You also have a button most of them look like this, so if you wanted to type in there 3.4 times 10 to the fifth on your calculator you will 3.4 then the EE button which means 10 to the 5 and that would result with the answer how this would be written in what we call standard form. There's another thing I want to show you and that's how to move from scientific notation into what we call standard notation or standard form. Here is how it goes, if I have the number 3.4 times 10 to the fifth, what that means is take the decimal place and move it 5 places to the right 1, 2, 3, 4, 5 that's where my new decimal point is going to go, everything else gets filled in as zeros. So this number written in standard notation would be 340,000.

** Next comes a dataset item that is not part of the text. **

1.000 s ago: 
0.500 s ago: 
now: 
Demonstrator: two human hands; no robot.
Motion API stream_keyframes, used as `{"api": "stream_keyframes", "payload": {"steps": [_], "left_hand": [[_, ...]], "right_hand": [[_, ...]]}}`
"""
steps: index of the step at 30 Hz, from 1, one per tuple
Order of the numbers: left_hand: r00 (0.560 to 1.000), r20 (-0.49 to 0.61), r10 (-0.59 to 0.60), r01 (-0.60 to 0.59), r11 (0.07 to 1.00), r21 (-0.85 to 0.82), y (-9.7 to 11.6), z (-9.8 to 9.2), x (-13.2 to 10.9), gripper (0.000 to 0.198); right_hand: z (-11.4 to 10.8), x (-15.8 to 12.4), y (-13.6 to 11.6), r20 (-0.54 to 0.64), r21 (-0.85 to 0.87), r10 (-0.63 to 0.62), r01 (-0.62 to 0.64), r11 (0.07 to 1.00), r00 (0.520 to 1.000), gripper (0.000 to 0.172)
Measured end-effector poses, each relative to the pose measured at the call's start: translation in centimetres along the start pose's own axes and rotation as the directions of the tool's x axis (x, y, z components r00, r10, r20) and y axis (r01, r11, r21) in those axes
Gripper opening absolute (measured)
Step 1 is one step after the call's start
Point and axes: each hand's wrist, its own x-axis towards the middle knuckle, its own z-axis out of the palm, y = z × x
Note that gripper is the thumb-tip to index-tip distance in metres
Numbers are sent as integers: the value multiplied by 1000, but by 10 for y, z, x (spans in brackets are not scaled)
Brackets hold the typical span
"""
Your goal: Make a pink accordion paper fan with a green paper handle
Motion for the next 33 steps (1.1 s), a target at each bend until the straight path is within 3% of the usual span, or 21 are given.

We use a similar process when 10 is raised to a negative exponent. Only instead of moving the decimal place to the right, now you're going to move it the left 8.32 times 10 to the -16 means take this decimal place and move it 16 spaces that way. Can you guys see why this is kind of annoying to write in standard notation? Let me see if I did it, moved it 1, 2, 3, 4, 5, 6, 7, 8, 9, I didn't even do it yet. But you guys get the idea, I'm going to have lots and lots of zeros, zero point lots of them before I get to 832 at the end. And the way you guys can write these out is by putting the decimal where it started from move it to the right if it's a positive number, move it to the left if it's a negative number.
I do want to show you guys how to do this with a negative one, so instead of writing negative 16 I'm going to change that to negative 6 so I don't have to move it so far I think you guys can appreciate why I'm doing that. Okay so let's writing that second one in standard notation, 8.32 here's my point I'm going to move it 6 places to the left now 6 so my answer is going to be 0.00000832 that's my answer written on standard notation 0. 1, 2, 3, 4, 5 832. You're going to see a lot of these in your homework and it gets to be kind of annoying writing out all of the zeros. So just stick with it for your homework tonight and then be thankful that we have scientific notation so that in the real world we don't have to write out something like a hundred and fifty zeros.